Dr. Rick Cruse’s work gives us a terrific start. However, more research is needed to help us understand variations within fields, across regions and between states because a ton of topsoil does not always equal a ton of topsoil. More research is needed to help us understand why, for example,
- a ton of topsoil affects corn production differently in Nebraska vs. Ohio
- a ton of topsoil affects corn production differently on a hillside vs. a river bottom
- a ton of topsoil affects corn production differently in a dry year vs. a wet year
- a ton of topsoil affects corn production differently in manured fields vs. unmanured fields
- and a ton of topsoil is a lot more valuable on a highly eroded soil than it is in a well-managed, fertile soil.

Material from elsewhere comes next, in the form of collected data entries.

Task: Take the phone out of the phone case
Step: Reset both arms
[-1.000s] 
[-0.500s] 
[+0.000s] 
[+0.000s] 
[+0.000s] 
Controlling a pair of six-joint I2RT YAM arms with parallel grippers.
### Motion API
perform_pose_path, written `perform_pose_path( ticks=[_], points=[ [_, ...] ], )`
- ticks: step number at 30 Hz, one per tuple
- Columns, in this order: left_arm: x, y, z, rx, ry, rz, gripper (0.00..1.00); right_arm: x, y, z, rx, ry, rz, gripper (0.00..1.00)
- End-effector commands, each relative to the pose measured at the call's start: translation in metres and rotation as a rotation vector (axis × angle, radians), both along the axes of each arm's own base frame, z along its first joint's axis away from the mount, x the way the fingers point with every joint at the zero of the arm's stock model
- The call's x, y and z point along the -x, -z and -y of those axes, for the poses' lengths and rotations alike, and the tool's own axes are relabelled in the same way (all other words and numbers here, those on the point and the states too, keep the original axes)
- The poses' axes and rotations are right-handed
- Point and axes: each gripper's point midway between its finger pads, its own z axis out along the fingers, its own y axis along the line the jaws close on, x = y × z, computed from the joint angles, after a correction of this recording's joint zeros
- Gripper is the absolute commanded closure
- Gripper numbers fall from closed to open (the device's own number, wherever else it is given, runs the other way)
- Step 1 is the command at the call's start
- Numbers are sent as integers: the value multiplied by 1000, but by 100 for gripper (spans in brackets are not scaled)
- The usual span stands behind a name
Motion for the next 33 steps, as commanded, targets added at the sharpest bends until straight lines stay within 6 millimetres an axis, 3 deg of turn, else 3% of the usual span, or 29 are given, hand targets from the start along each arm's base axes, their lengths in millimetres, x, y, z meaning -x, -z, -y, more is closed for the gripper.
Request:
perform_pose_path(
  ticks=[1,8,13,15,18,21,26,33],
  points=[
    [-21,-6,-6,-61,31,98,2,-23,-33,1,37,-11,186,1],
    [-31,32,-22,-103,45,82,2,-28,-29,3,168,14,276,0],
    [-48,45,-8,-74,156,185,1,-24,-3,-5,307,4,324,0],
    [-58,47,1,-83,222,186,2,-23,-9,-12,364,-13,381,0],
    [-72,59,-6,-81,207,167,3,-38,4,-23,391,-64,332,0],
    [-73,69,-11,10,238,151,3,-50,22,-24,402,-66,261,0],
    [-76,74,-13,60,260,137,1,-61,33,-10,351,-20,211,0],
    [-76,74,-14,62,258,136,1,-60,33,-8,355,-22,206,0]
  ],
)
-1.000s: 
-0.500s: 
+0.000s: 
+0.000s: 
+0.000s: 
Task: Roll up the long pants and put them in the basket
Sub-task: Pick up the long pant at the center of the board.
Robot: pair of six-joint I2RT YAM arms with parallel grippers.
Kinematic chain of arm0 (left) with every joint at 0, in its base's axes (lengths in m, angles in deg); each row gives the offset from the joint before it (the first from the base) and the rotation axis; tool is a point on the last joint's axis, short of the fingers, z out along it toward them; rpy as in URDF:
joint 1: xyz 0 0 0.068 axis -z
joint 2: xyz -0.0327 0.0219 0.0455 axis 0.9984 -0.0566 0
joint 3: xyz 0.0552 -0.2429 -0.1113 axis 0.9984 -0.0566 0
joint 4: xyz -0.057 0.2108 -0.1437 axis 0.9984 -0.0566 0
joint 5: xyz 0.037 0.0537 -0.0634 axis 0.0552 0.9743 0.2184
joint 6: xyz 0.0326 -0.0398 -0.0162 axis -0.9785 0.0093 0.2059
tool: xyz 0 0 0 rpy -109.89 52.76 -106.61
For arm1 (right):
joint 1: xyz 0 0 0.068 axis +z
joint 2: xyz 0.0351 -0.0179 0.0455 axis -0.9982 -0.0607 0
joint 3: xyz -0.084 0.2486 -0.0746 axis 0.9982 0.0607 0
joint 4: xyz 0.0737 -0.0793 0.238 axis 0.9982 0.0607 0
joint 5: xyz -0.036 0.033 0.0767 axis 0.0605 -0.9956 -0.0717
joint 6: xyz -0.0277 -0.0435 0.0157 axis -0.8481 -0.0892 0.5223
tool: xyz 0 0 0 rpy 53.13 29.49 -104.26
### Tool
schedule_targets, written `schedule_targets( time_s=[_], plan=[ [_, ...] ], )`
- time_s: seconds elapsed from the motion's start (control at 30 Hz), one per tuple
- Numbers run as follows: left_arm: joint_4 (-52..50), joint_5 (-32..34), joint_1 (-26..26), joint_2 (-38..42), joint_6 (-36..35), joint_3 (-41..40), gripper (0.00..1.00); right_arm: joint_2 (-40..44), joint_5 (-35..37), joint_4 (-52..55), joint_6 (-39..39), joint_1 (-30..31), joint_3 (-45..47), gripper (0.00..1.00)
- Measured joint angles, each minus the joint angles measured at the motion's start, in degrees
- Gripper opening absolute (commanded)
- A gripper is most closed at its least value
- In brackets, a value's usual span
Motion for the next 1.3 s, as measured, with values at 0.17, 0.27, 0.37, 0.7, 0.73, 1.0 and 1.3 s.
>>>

So you get it, right? It is complicated. But it is imperative that we figure it out. Until we start using economic drivers instead of environmental drivers to sell conservation we will make very little progress. And that is why after 80 years of organized soil conservation (1935 to present), we are still dealing with intolerable soil loss. The average rate of erosion considered “tolerable” by conservation agencies is still 20 times the rate at which topsoil regenerates. Clearly, this is not sustainable.
The reason soil erosion continues to be a blight on agriculture is that no one has completely and adequately analyzed the cost of soil erosion. It’s complicated. And it is too complicated for infield research. There are many variables. But, isn’t that the claim of “Big Data” – that if we have enough data, we should be able to figure anything out?
Certainly, Big Data can help us understand how we can affect crop yields by answering questions that were practically impossible to address a few years ago. Site specific data such as rainfall, yields, slope aspect, crop varieties, soil types, organic matter, nutrient levels, and residue levels can be used to drill down through the clutter and make sense of very complicated information.
However, I believe the next breakthrough in conservation will come when someone from the private sector begins to take a close look at correlating soil erosion and yield. Yes it will be complicated, but all agronomic decisions are complicated. Remember in the 90’s when we started grid soil sampling and we thought that if we equalized soil fertility (phosphorus, potassium, and pH) we could equalize or level out the yields across our fields? How did that work out? I think not very well. It took years for us to figure out how to optimize fertility levels to maximize profitability. Heck, after all this time, we are still tweaking the formula, but we are a lot closer. Imagine what will happen when we unlock the answer to the value of topsoil. Imagine calculating the actual return on investment (ROI) for installing conservation practices whether they are terraces, no-till, or cover crops.
In order to really get a handle on the value of a ton of topsoil or inch of topsoil, Big Data companies must get involved. By analyzing big data, we will be able to differentiate the variability in topsoil. Who will be the first data company to take the lead and help us solve the questions? I wonder.